HijackThis trouble

I have a browser hijacker that keeps coming back. Each time I re-start my pc, run registry mechanic, and run Ad-aware, I can browse the internet freely...but only for a few minutes. Then I get hijacked. My google search engine is disabled and if I try to go directly to any number of sites (google.com, microsoft, norton, symantec, yahoo) I get re-routed to //search.findwhatevernow.com.

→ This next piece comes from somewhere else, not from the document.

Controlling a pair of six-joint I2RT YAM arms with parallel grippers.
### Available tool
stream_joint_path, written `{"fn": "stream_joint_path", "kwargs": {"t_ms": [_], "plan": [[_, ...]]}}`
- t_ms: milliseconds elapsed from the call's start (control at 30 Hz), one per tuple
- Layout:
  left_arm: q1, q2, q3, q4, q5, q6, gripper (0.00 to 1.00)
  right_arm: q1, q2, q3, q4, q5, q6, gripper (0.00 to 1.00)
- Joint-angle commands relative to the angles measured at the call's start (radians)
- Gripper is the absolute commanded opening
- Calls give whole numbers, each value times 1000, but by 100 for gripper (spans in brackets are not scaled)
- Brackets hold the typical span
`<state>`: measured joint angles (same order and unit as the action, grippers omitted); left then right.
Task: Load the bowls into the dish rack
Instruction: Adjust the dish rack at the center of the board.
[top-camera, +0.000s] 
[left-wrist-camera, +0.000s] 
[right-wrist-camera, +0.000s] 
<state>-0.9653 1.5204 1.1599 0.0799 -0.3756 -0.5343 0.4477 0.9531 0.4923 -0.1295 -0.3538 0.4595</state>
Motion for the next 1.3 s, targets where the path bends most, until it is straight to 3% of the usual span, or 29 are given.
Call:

I followed your Basic Spyware removal and cleaning steps --
ran CCleaner,CWShredder said already clean, Kill2me said nothing bad present,HSRemove said no files to remove.

Steps not followed:

I couldn't Disable System Restore. I have Windows 2000 and could only find inx for XP.
about:Buster was corrupted and would not run
hijackthis.exe would not run b/c it comes zipped and i don't know how to get it into the Program File.

 

you need a program like winzip or winrar to extract the HIJACKTHIS program to a directory.

 

I use Winzip, but it automatically extracts directly to the desktop. How to I make it extract to a directory?

 

if winzip pops up, just close it. Find the file, right click on it and choose EXTRACT TO [filename] where filename is the name of the zip file. It will then create a directory in that folder with the same name as the file. Open that folder up and run HJT.

 

Kodo -- thanks for the winzip procedure. The good news is it worked. the bad news is that I must have clicked on the wrong item in HJT b/c now I can't get onto the internet at all (I'm on a diff pc right now).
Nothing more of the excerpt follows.